Il n’a rien épargné : ni notre gouvernement, ni notre clergé, ni notre paisible population civile ; il n’a pas même su s’arrêter devant la douleur de nos femmes, il a poussé l’atrocité jusqu’à présenter comme des monstres de cruauté nos jeunes filles, des enfants de quatorze et de dix ans. Si le monde devait ajouter foi à de telles accusations, le peuple belge serait l’opprobre de l’humanité. C’en est trop, et, pour le coup, l’univers entendra la voix de la victime jusqu’aujourd’hui muette. Je l’élève, cette voix, au nom de ma patrie mutilée et sanglante.

Je cite l’Allemagne devant le tribunal de la conscience humaine : qu’elle essaie de répondre à mon acte d’accusation ! Elle ne trouvera ici que des faits qu’elle avoue ; je parle d’après ses journaux et ses revues ! lorsque je cite des témoignages belges, ils ont été soigneusement contrôlés. J’ai enseigné et pratiqué pendant quarante ans la critique historique, et j’en ai appliqué la méthode ici, avec d’autant plus de rigueur que je sens toute la responsabilité que j’assume.

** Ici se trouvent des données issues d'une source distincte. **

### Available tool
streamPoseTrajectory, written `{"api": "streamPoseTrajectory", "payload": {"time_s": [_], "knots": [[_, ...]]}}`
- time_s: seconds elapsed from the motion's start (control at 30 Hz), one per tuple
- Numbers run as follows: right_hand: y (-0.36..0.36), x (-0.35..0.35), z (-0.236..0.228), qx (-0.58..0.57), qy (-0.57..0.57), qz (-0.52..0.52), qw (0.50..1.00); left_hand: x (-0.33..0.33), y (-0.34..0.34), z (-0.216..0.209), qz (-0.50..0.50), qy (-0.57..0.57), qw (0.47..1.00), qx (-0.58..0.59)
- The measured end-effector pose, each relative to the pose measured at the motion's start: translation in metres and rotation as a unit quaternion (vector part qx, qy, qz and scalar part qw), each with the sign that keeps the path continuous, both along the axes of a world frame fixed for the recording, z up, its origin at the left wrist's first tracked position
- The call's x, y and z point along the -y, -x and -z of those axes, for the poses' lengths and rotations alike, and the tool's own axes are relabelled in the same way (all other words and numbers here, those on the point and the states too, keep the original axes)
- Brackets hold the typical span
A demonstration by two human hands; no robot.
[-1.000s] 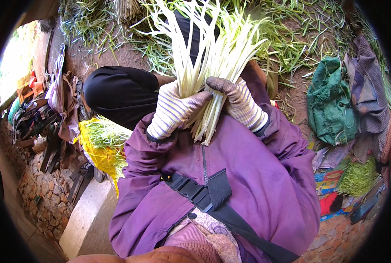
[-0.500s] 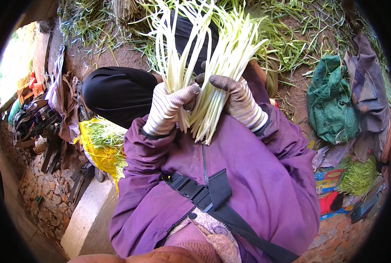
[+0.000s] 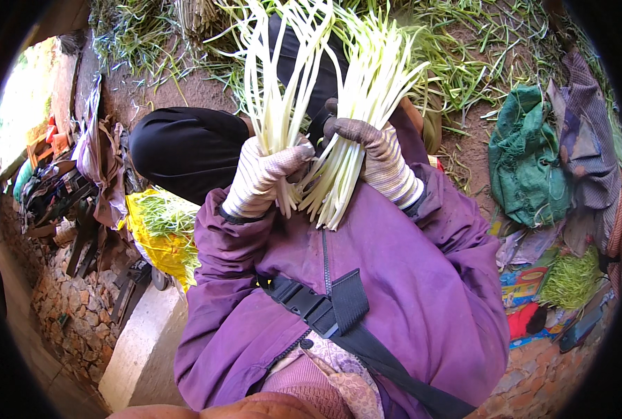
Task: The person sits on the ground and gathers long green plant stalks into a bundle. They align the stalks, adjust the bundle with both hands, and place the finished bundle into a yellow sack.
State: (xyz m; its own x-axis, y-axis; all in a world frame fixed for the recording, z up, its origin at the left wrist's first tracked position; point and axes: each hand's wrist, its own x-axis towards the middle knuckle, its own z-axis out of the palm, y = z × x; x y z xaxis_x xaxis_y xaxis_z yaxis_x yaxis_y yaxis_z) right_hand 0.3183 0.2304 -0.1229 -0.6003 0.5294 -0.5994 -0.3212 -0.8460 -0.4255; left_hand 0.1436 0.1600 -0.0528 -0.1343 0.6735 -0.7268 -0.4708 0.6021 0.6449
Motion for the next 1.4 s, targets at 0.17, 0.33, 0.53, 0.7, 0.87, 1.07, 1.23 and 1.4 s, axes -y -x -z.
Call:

Est-il nécessaire de dire que ceci n’est pas une œuvre de haine, ni de vengeance ? Ceux qui chercheront dans ces pages des hymnes à la civilisation latine ou des imprécations contre la barbarie tudesque feront bien de ne pas les parcourir : elles ne les satisferont pas. Etranger aux misérables querelles de races qui sont l’opprobre de la civilisation contemporaine, je n’avais pas de rêve plus ancien que celui de réconcilier, sur le sol de la libre Belgique, le génie des deux grands peuples faits pour se comprendre et pour s’aimer. J’avais consacré ma vie à cette tâche. Je dirai plus : l’Allemagne n’avait pas en Belgique de meilleur ami que moi. Il me plaît de le déclarer hautement, à l’heure où un pareil aveu peut constituer, en Belgique et ailleurs, un titre à l’impopularité[1] : il sera, en attendant, le

  1. Certains Belges en profitent pour me représenter en France comme un pangermaniste et un gallophobe ; je ne leur fais l’honneur, ni de leur répondre, ni de prononcer leurs noms.